Does the Brexit reference only send your levels of stress to the heights? If so, you are not alone. New research shows that two-thirds of Britons are more stressed overall than they were five years ago, with one third of people today relying on current affairs such as global warming, pollution and Brexit as an important source of this of stress.
These are the findings of the recent Headspace British state of mind research, exploring how stress affects people living and working in the UK. The research, commissioned by the Global Meditation and Sensitization Company, Headspace, investigates the common anxiety exercises and the treatment mechanisms we use to try to keep ourselves healthy and balanced.
It is no surprise that what we can regard as typical anxiety – concerns for money, labor pressures and family issues – are all at the top of the list of things we say are of concern to us.
But the most interesting thing is how our current affairs are also causing stress, now more than ever. Place the typical causes of money and worries of work against Britain's current political uncertainty, for example, and of course adds to periods of anxiety for the British population. Of the top issues related to current affairs, 70% of people said that Brexit was the thing that made them feel more intense, more noticeable to younger generations – GenZs and Millennials.
How we feel the stress, what causes it and how we treat it is a unique personal thing. Regardless of how large or small the cause, the physical and psychological effects may be the same.

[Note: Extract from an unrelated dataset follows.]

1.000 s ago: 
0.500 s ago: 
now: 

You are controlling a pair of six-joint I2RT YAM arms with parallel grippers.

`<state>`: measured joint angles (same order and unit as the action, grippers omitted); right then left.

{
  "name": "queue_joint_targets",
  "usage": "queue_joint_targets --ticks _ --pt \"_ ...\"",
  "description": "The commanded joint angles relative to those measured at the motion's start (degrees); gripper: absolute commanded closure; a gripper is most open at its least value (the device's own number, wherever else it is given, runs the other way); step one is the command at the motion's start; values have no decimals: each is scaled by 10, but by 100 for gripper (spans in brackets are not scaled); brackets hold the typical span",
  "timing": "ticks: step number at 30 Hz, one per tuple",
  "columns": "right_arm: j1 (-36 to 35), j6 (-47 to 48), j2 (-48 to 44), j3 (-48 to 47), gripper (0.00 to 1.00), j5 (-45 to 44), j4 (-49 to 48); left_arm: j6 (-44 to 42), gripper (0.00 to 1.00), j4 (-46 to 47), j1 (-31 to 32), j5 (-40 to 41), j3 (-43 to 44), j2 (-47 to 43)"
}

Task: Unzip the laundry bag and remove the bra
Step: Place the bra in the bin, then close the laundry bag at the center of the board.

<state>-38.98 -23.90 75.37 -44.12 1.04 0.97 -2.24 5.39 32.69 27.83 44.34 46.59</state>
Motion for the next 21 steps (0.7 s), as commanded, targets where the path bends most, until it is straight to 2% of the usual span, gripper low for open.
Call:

Stress itself is not the point. everyone feels stressed sometimes. In fact, it is only the temporary reaction of the body to the feeling that it is threatened or pressed. This helped human beings survive as a species. However, if we feel that we are constantly suffering, we can create harmful physical, mental and emotional symptoms.
Stress can make us more intense and irritable, less able to concentrate on work, less motivated and more energetic than usual. Women report that they are more affected by anxiety than men, with weight gain, insomnia and skin problems such as acne as a result of feeling under pressure.
Well, how do we deal with stress feelings? It may be that we do the very British thing to "put the kettle" and make a cup of tea or coffee. With 9 out of 10 people who say lack of sleep is a major cause of anxiety, this simply leads to a self-limiting cycle of misery.
But there is a mechanism of treatment that is increasingly beneficial for stress levels and general health: meditation. Meditation has been for thousands of years. Once considered as the preservation of monks worn by saffron, only the health benefits are recognized by the medical profession and the scientists.
In fact, Headspace has the largest body of research for meditation and sensitivity with more than 65 studies based on documented studies that have been completed or are under way. The results to date remain impressively positive in terms of the material benefits of meditation for health and happiness by demonstrating that Headspace reduces stress, improves focus, increases compassion, and even reduces aggression.
Learning how to practice meditation and sensitivity is becoming more accessible and basic, thanks to technology such as applications and the use of smartphones. For example, attention is drawn to classes and meditation exercised in conference rooms. While only one in four respondents said they were paying attention or meditation, half of the respondents said they recognized the benefits of meditation and mentality and that 70% said they wanted to take a consciousness or meditation.
With the growing popularity of applications like Headspace, sensitivity and meditation have become more easily accessible, giving relief from stress in our hands. Now it is considered as something that can be done at home or in the middle or at lunch break at work. It only takes a few minutes, but the benefits are clear: improved focus, reduction of stress and stronger relationships.
In fact, we are pioneering even more ways to integrate meditation into medicine. Through our new Headspace Health subsidiary, we are in the process of delivering the world's first recipe for global prescription in 2020 when we expect our first product in a portfolio of newly developed, clinically validated programs and meditation programs cleared by the FDA specially designed to encounter widespread chronic stress-related illnesses.
Attention and meditation seem to become a more recognized part of the way our society grows and grows. An example is the launch of the Headspace Mindful Cab experience – a black London cabin that gives passengers the chance to meditate during the journey – and is just the beginning of how the most cautious approach can easily be integrated into the daily Zoe. It is a new idea, but one that seems to start as the nation embraces attention and meditation as a way of exerting the pressure of everyday life and the unstable waters of the current political landscape.